Thoughts of youth lock-ins bring out many conflicting feelings. Youth workers may feel profound terror, deep joy, anxiousness, excitement, exhaustion, preemptive heartburn.
For a long time, youth lock-ins were key components of my ministry. I usually scheduled two a year—New Year’s Eve and in late summer before school started. I even moved the date of my wedding from New Year’s Day to the Wednesday before. Why? I didn’t want to have to celebrate my anniversary “hung over” from youth lock-ins!
Every time, I went all-out for great youth lock-ins. We had bands, tons of pizza, went to different locations, and rented huge inflatable games. Youth lock-ins were always my biggest-attended events. They were big in my youth ministry world. But no more.
5 Reasons I’ll Never Do Another Youth Lock-in
I’ve been converted from the ranks of the “lock-in-aholics.” I will never do a youth lock-in again. Here’s why:
1. They don’t grow the Kingdom.
First up, I’ll admit that youth lock-ins are fun. The events draw lots of students. But I never saw any long-term kingdom impact . Having done probably 20+ lock-ins over the years, I can’t say any students were changed as a result.
And I didn’t do just the fun stuff. I had speakers and bands and did devotions but saw no fruit.

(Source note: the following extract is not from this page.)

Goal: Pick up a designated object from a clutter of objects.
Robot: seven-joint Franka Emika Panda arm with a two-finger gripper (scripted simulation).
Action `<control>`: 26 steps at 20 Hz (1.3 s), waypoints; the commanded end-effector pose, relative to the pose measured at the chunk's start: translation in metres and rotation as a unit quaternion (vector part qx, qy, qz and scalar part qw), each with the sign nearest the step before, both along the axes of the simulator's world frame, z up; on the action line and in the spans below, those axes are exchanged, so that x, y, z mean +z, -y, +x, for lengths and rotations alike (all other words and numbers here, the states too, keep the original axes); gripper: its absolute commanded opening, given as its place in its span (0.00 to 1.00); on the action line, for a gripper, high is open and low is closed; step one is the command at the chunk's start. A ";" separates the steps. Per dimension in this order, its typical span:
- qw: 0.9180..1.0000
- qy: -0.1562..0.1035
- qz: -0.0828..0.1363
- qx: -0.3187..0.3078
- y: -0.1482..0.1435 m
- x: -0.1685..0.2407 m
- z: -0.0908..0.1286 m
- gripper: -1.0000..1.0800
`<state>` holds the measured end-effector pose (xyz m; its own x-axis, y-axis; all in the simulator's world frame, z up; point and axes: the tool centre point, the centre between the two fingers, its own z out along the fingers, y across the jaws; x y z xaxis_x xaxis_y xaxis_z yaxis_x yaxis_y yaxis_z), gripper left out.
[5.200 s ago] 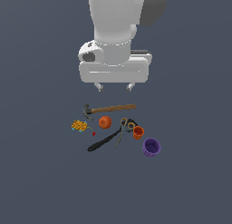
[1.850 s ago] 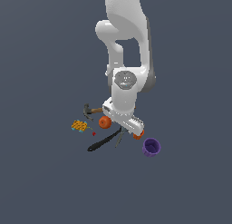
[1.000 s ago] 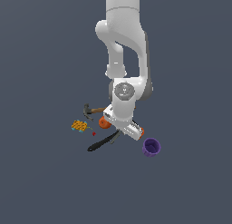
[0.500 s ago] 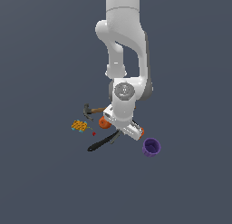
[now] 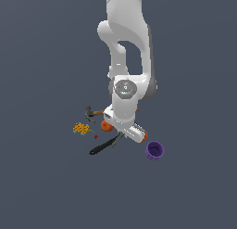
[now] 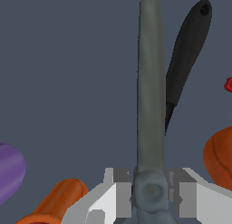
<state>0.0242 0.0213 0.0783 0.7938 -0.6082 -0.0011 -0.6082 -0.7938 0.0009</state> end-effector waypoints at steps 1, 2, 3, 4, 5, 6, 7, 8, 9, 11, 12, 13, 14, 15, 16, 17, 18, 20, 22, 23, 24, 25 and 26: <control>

And while some students started attending youth group because of lock-ins, not many did. I wonder if I could have invested elsewhere for a better return.
2. They require a lot of work and money.
Next I’ve spent untold hours planning youth lock-ins. They also cost a lot of money to buy food, rent special equipment, hire a band, pay for a speaker, etc. If you do something, you want to do it well. We have limited time in ministry, though.
I look back and wish I had a lot of these time sinks back so I could spend them on things that mattered. Yes, I got to build relationships with students. But there were much better avenues I could have gone about pursuing that wouldn’t have cost so much in time and money.
3. Nothing good happens after 3 a.m.
I have an idea. Let’s get a bunch of hormonal teenagers, hype them up on Mountain Dew, get them running around for several hours, then see what happens when this toxic stew mess hits the exhaustion stage. Nothing good happens after 3 a.m. at a lock-in.
I’ve caught students making out. I had a deacon’s daughter sneak out and smoke marijuana. A visiting student faked a seizure to get the attention of her boyfriend. An adult volunteer and students trashed a bathroom that no one was supposed to use after getting into a shaving cream fight. (And they didn’t tell me, so I only found out later when the cleaning lady had a fit.) A visiting student told me she “sees dead people” and saw demons in the church. Nothing good happens after 3 a.m.!
You might be thinking I just bad with youth lock-ins, and maybe that’s it. But I’ve heard worse horror stories from my friends. Students having sex, students disappearing, volunteers getting into fights. Bad things tend to happen at lock-ins.
No matter how many adults you have, how well you’re organized, or the precautions you take… You increase exponentially the chances of something bad happening when a large group of sleep-deprived teens is locked into close quarters for long periods of time.